What this task involves => Every line of the material must come back exactly as given.

Provided material =>
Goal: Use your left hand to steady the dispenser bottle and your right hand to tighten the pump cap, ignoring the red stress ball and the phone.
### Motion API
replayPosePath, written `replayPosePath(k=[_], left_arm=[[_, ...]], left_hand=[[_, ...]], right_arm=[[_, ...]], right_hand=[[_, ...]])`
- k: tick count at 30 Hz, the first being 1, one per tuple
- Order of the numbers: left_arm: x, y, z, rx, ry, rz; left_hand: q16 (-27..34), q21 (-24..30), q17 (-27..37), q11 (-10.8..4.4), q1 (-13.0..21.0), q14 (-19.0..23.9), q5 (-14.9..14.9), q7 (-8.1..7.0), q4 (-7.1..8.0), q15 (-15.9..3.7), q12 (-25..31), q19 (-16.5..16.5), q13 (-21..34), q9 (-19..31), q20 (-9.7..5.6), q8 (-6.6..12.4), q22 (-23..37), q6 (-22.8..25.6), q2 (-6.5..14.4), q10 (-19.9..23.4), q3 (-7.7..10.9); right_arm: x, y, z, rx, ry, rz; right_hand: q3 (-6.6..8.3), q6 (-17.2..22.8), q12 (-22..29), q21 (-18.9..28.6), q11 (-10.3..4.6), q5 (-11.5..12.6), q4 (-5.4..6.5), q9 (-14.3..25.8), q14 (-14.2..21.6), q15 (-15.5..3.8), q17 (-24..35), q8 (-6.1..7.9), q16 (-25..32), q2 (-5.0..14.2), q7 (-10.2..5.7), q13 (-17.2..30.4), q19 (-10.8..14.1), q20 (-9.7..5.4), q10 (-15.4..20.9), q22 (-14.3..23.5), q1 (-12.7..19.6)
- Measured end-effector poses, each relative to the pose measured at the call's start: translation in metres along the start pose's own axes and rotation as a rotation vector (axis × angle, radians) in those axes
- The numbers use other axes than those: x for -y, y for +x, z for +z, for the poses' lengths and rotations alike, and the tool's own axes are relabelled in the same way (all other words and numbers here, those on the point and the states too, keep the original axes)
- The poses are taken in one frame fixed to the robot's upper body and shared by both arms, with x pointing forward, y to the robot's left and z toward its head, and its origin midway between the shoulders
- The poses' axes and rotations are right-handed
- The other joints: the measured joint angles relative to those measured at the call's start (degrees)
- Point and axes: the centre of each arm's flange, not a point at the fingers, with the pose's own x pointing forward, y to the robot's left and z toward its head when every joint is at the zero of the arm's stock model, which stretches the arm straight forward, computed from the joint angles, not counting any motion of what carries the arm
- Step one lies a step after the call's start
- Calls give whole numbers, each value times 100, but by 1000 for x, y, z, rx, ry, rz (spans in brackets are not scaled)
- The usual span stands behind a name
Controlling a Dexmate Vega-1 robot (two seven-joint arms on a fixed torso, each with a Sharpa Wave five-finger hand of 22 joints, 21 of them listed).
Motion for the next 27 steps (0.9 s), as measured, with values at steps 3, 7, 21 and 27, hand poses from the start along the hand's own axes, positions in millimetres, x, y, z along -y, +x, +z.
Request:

Reply =>
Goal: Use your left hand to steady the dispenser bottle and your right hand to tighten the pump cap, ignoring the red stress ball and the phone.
### Motion API
replayPosePath, written `replayPosePath(k=[_], left_arm=[[_, ...]], left_hand=[[_, ...]], right_arm=[[_, ...]], right_hand=[[_, ...]])`
- k: tick count at 30 Hz, the first being 1, one per tuple
- Order of the numbers: left_arm: x, y, z, rx, ry, rz; left_hand: q16 (-27..34), q21 (-24..30), q17 (-27..37), q11 (-10.8..4.4), q1 (-13.0..21.0), q14 (-19.0..23.9), q5 (-14.9..14.9), q7 (-8.1..7.0), q4 (-7.1..8.0), q15 (-15.9..3.7), q12 (-25..31), q19 (-16.5..16.5), q13 (-21..34), q9 (-19..31), q20 (-9.7..5.6), q8 (-6.6..12.4), q22 (-23..37), q6 (-22.8..25.6), q2 (-6.5..14.4), q10 (-19.9..23.4), q3 (-7.7..10.9); right_arm: x, y, z, rx, ry, rz; right_hand: q3 (-6.6..8.3), q6 (-17.2..22.8), q12 (-22..29), q21 (-18.9..28.6), q11 (-10.3..4.6), q5 (-11.5..12.6), q4 (-5.4..6.5), q9 (-14.3..25.8), q14 (-14.2..21.6), q15 (-15.5..3.8), q17 (-24..35), q8 (-6.1..7.9), q16 (-25..32), q2 (-5.0..14.2), q7 (-10.2..5.7), q13 (-17.2..30.4), q19 (-10.8..14.1), q20 (-9.7..5.4), q10 (-15.4..20.9), q22 (-14.3..23.5), q1 (-12.7..19.6)
- Measured end-effector poses, each relative to the pose measured at the call's start: translation in metres along the start pose's own axes and rotation as a rotation vector (axis × angle, radians) in those axes
- The numbers use other axes than those: x for -y, y for +x, z for +z, for the poses' lengths and rotations alike, and the tool's own axes are relabelled in the same way (all other words and numbers here, those on the point and the states too, keep the original axes)
- The poses are taken in one frame fixed to the robot's upper body and shared by both arms, with x pointing forward, y to the robot's left and z toward its head, and its origin midway between the shoulders
- The poses' axes and rotations are right-handed
- The other joints: the measured joint angles relative to those measured at the call's start (degrees)
- Point and axes: the centre of each arm's flange, not a point at the fingers, with the pose's own x pointing forward, y to the robot's left and z toward its head when every joint is at the zero of the arm's stock model, which stretches the arm straight forward, computed from the joint angles, not counting any motion of what carries the arm
- Step one lies a step after the call's start
- Calls give whole numbers, each value times 100, but by 1000 for x, y, z, rx, ry, rz (spans in brackets are not scaled)
- The usual span stands behind a name
Controlling a Dexmate Vega-1 robot (two seven-joint arms on a fixed torso, each with a Sharpa Wave five-finger hand of 22 joints, 21 of them listed).
Motion for the next 27 steps (0.9 s), as measured, with values at steps 3, 7, 21 and 27, hand poses from the start along the hand's own axes, positions in millimetres, x, y, z along -y, +x, +z.
Request:

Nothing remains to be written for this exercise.